I'm so tired of all the crying and I just want to go home and sleep. I eye the dashboard and its 4 in the morning. I'll only get to sleep for a few hours before going to the restaurant.

“If someone did this to you,  I'm so going to kill them.” he says taking a turn just near our apartment.

“you are not going to kill anyone.”

“so someone did this to you.” he concludes “is it Alec?”

“can we not talk about this right now?”

He doesn't say a word he just clicks and brings the car to a stop.

He makes to help me inside but I nicely decline. “thanks Jay. I'll be okay from here.”

“are you sure?” he asks. “I can tuck you in bed.”

“jay,  I'm noy drunk. I'm just exhausted.” i say pushing the door open. “see you tommorrow at the restaurant.” I tell him kissing him lightly on the cheek.

I go straight to my bedroom,  I need to have a long shower before going to bed.

I throw my purse on the bed and I walk into the bathroom. I open the tap to fill the bathtab with water and I walk to the mirror just above the sink.
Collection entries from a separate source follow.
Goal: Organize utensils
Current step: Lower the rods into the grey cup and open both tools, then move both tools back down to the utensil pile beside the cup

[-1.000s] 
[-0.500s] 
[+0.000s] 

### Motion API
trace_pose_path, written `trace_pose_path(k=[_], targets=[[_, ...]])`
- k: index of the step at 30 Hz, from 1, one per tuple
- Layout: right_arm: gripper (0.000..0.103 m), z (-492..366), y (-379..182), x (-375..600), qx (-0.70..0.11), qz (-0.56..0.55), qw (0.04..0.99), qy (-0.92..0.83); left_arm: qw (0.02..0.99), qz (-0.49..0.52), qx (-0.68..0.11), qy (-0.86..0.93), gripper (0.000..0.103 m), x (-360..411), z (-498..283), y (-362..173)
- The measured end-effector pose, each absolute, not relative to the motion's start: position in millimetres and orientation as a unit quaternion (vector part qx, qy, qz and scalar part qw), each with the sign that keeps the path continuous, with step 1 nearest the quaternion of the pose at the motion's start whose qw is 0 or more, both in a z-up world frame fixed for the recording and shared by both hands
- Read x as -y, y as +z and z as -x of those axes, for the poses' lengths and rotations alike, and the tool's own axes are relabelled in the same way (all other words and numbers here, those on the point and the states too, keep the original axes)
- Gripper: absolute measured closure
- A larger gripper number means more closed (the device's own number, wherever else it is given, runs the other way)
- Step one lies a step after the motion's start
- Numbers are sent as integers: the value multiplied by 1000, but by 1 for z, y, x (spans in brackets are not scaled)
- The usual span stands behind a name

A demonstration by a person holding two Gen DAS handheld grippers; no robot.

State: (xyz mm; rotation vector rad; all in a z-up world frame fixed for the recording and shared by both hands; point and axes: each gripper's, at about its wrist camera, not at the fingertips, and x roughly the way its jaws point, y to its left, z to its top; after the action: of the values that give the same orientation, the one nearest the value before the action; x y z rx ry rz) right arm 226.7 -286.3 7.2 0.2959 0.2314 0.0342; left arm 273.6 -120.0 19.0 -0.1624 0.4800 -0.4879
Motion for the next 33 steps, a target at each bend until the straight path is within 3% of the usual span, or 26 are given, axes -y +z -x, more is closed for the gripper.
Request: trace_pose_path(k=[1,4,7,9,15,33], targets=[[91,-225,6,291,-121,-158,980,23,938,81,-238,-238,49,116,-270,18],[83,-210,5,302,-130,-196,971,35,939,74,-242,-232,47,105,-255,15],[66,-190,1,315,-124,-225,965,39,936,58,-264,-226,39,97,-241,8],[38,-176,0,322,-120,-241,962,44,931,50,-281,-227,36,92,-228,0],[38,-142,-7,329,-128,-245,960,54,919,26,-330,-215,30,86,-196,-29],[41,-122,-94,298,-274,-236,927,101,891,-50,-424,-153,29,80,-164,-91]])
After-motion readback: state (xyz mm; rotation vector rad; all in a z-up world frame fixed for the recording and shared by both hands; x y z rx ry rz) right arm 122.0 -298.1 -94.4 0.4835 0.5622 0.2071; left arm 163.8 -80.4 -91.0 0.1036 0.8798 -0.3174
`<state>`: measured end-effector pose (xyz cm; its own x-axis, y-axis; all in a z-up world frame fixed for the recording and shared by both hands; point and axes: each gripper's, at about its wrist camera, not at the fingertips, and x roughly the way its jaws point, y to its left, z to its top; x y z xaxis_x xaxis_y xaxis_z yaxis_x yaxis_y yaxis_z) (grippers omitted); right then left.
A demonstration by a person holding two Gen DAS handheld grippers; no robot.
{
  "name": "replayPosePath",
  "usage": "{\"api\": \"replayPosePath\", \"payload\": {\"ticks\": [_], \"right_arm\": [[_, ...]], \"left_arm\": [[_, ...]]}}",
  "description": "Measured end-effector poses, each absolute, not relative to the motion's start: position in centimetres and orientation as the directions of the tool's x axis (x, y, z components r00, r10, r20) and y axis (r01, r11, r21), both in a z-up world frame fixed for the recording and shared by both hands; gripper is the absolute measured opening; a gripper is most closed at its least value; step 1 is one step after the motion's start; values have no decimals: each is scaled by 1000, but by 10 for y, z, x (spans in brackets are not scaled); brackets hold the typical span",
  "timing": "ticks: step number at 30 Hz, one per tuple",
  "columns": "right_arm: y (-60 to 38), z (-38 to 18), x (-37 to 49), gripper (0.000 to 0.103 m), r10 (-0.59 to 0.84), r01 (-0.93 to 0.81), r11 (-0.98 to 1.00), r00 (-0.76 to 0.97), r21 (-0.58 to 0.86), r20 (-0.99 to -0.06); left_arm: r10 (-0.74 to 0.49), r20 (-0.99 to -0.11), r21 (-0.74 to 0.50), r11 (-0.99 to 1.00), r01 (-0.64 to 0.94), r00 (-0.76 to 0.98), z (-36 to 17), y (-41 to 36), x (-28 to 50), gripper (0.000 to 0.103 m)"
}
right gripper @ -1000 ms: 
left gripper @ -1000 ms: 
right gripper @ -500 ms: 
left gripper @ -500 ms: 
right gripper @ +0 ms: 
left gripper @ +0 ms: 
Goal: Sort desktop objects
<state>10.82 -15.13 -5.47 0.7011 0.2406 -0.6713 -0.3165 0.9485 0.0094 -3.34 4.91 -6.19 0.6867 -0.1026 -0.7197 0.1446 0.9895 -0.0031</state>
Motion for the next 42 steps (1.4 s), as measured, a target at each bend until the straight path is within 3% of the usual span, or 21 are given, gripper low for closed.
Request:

My eyes are swollen from all the crying. The mascara is smered allover my eyes and cheeks,  I looks so miserable. I pull the pins holding my hair one by one untill my massive hair flows down on my shoulders.

I turn on the tap on the sink and i bend over to wash my so dirty face.

When I raise my face to look at myself on the mirror,  my eyes meets with the red and scary eyes I've ever seen since I was a kid and I'm legs growls cold and numb againt the floor. “ I'm so fucked.”

“Hello again.” before I react,  he engulfs me with a cloth filled with chloroform.

Why does all the bad things happen on my birthday. Can't someone just celebrate their birthday in peace.

He swings me over his shoulders and my head hungs over his back. Everything goes blurry as the chlorofoam starts to take control over my ststem.

“my life sucks.” I say lazily slipping into unconsciousness and everything goes black.